Thereafter, cytokine- or E. coli-stimulated PBMC were washed and stained with ethidium monoazide (EMA, Sigma-Aldrich), anti-TCRVα7.2-FITC, anti-CD3-AlexaFluor700, anti-CD4-APC-Cy7, anti-CD8-BV510 (Biolegend), anti-CD16-PE-Cy5, anti-CD19-PE-Cy5 (BD Bioscience), anti-CD161-APC (Miltenyi Biotec) and anti-CD14-PE-Cy5 (AbD Serotec, Raleigh, NC). After fixation and permeabilization with BD Cytofix/Cytoperm^™, cells were stained with anti-TNFα-BV421, anti-IFNγ-PE (BD Biosciences) and anti-IL-17A (Biolegend).

All samples were immediately acquired on a BD LSR-II flow cytometer using FACSDiva Version 6.1.3 (BD Biosciences, San Jose, CA) and FlowJo Version 9.8.5 software (Tree Star, Ashland, OR). Gates were placed based on fluorescence-minus-one (FMO) controls.

Statistical analysis

D’Agostino & Pearson omnibus normality tests were performed. Dependent on the distribution of the statistical dataset, t-tests, Wilcoxon-signed-rank tests or Mann-Whitney tests were applied.
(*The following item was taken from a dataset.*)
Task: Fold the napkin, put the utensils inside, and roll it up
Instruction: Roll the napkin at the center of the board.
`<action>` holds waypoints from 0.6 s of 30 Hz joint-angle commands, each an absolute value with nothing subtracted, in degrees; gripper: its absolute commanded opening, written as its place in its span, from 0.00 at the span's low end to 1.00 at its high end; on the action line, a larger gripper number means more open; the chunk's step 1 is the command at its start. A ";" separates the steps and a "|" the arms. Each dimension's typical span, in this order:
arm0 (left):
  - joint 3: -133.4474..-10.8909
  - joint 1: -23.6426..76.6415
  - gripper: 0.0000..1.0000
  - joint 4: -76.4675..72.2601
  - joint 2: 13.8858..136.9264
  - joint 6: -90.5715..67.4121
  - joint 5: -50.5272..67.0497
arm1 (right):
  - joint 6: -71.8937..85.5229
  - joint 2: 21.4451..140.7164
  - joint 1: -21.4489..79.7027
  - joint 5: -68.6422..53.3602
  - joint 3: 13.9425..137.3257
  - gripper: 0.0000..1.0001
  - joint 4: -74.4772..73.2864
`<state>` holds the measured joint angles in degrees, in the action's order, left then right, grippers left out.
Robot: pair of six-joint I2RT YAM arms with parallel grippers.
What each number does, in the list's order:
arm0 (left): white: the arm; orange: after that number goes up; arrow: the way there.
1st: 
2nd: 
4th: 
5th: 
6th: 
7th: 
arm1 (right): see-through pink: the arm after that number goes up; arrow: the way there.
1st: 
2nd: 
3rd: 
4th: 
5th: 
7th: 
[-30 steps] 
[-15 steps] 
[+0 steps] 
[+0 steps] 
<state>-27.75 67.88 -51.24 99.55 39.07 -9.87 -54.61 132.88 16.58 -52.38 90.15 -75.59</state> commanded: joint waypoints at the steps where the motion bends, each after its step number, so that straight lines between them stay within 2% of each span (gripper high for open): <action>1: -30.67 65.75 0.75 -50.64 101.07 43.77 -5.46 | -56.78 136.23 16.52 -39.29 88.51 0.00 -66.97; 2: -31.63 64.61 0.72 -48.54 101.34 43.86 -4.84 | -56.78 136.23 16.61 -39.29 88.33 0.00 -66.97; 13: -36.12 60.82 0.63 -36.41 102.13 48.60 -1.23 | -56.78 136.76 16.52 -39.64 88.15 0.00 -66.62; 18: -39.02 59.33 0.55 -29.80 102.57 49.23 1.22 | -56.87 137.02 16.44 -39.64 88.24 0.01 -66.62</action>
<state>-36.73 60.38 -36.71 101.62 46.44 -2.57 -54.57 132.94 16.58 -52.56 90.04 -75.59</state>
Two-sided p-values <.05 were considered significant. All analyses were performed with GraphPad Prism version 7.0a (GraphPad Software, La Jolla, CA).

Results

MAIT cells are depleted in HCV-induced liver inflammation

To study MAIT cells in blood and liver, we took advantage of paired blood and liver samples of 37 patients with chronic HCV infection prior to and after HCV clearance with sofosbuvir and velpatasvir. MAIT cells were identified by multicolor flow cytometry as CD3⁺CD161⁺TCRVα7.2⁺ cells (Fig. 1A). Consistent with previous reports ^{15, 20, 22}, the frequency of MAIT cells was lower in the blood of patients with chronic HCV infection than of uninfected controls (1.31%, interquartile range [IQR] 0.61%–1.92% vs 2.32%, IQR 0.96%–3.5%; P=.0048, Fig. 1B left panel).
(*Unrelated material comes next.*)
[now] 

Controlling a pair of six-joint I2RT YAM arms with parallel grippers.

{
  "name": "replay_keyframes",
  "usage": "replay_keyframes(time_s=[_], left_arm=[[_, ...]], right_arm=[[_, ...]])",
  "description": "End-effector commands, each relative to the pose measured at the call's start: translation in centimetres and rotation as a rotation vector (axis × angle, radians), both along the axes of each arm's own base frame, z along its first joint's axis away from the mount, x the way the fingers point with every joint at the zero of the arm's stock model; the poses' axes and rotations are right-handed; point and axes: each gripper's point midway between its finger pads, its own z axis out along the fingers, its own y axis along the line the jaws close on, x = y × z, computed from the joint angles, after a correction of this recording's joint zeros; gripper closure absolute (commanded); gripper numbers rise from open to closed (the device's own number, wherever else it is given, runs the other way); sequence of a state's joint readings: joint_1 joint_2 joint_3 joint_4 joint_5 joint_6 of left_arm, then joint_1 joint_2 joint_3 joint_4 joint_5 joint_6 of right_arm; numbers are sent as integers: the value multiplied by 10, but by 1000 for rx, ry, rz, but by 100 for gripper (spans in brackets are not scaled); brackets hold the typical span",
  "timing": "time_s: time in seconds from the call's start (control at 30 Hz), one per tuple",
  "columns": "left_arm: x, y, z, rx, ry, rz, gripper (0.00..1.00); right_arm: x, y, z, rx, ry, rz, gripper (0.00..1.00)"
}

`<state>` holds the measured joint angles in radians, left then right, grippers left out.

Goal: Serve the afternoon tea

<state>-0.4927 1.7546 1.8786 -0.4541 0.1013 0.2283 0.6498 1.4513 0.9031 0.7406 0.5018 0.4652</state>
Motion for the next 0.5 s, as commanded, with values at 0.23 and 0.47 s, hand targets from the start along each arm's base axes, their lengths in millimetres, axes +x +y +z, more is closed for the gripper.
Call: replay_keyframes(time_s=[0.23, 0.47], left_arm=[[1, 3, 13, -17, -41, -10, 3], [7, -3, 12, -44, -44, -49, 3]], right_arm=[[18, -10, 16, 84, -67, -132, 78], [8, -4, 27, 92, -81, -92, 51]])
Figure 1. MAIT cells are depleted in HCV-induced liver inflammation.

(A) Representative flow cytometry plots for identification of MAIT cells (time gate and singlet gate are not shown). EMA, ethidium monoazide; SSC-A, side scatter area.
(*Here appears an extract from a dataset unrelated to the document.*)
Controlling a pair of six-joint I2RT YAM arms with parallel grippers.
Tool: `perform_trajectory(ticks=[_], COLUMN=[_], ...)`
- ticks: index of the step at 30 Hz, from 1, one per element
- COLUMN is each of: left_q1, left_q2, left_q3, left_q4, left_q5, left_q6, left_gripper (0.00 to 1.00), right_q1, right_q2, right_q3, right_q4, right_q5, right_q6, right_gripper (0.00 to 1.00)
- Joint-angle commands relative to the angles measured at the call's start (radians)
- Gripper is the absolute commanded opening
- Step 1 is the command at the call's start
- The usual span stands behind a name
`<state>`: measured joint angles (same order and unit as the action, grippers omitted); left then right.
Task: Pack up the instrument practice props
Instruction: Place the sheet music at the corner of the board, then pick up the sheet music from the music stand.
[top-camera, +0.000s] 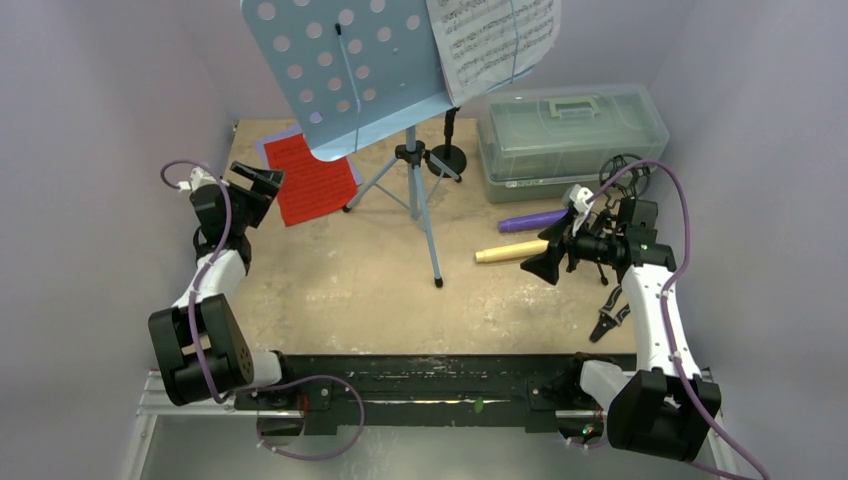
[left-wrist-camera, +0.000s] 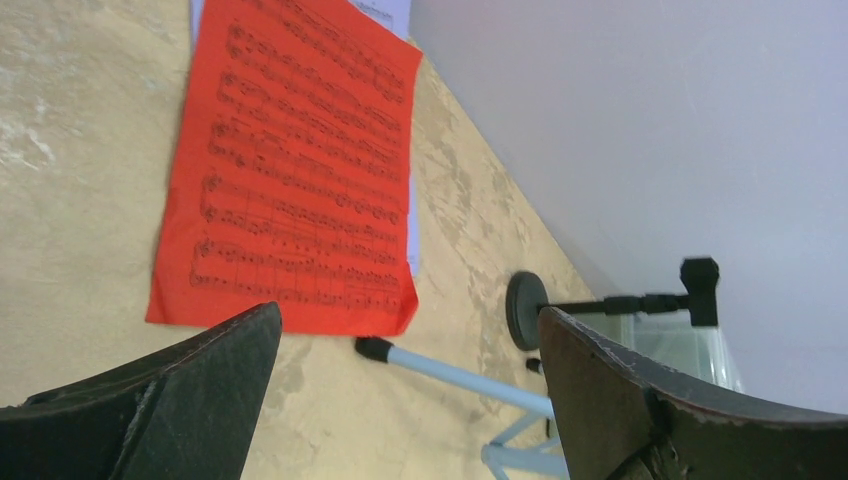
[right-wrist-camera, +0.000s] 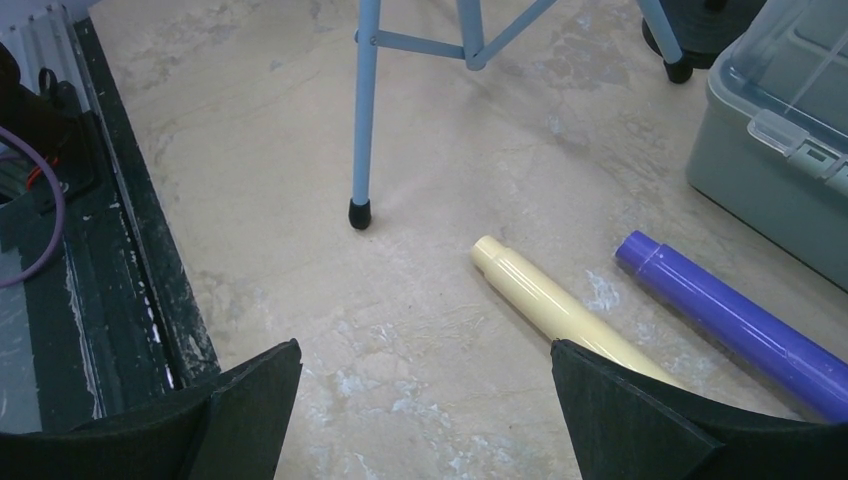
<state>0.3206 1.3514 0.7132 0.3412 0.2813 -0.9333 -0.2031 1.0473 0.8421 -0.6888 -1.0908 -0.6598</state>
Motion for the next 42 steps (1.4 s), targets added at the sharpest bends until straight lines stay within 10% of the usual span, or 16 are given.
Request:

(B) Frequency of MAIT cells in the blood of 37 HCV patients and 57 uninfected controls (left panel). Frequency of MAIT cells in the liver of 37 HCV patients and 10 uninfected controls (right panel).

(C) Linear regression analysis (non-parametric Spearman correlation) of intrahepatic MAIT cell frequency and liver fibrosis (ISHAK) in chronic HCV infection.

(D) Linear regression analysis (non-parametric Spearman correlation) of intrahepatic MAIT cell frequency and liver inflammation (histologic activity index) in chronic HCV infection.

(E) Serum HCV RNA levels (n=37) and liver biopsy HAI score (n=28) of HCV-infected patients prior to and at week 4 of antiviral therapy. Liver biopsies of 11 patients were of insufficient size for staging and grading.

(F) Frequency of MAIT cells in the liver of HCV-infected patients prior to and at week 4 of antiviral therapy compared to uninfected controls (n = 10). Frequency of MAIT cells in the blood of HCV-infected patients prior to, at week 4 of antiviral therapy and at week 24 after the end of antiviral therapy (sustained virological response, SVR) compared to uninfected controls (n = 57).

Wk, week. Median and IQR are shown.

MAIT cells were enriched in the liver as compared to the blood in chronic HCV infection (P<.0001) but their intrahepatic frequency was significantly lower than that of uninfected controls (4.34%, IQR 2.77%–8.59% vs 13.40%, IQR 8.36%–18.88%; P=.001, Fig. 1B right panel). The frequency of MAIT cells in the HCV-infected liver correlated inversely with liver fibrosis (ISHAK score; r=−0.5829, P=.0002, Fig. 1C) and liver inflammation (histologic activity index; r=−0.5437, P=.0006, Fig. 1D). To investigate the effect of antiviral therapy on intrahepatic MAIT cells, we studied paired liver biopsies prior to and at week 4 of therapy. Antiviral therapy was associated with a significant decline of HCV RNA levels by 6.4 ± 0.6 log₁₀ IU/ml and HCV RNA was undetectable in the blood of all patients by week 4 of therapy (Fig. 1E left panel). In parallel, liver inflammation decreased significantly (P=.0001, Fig. 1E right panel), but liver fibrosis did not (data not shown).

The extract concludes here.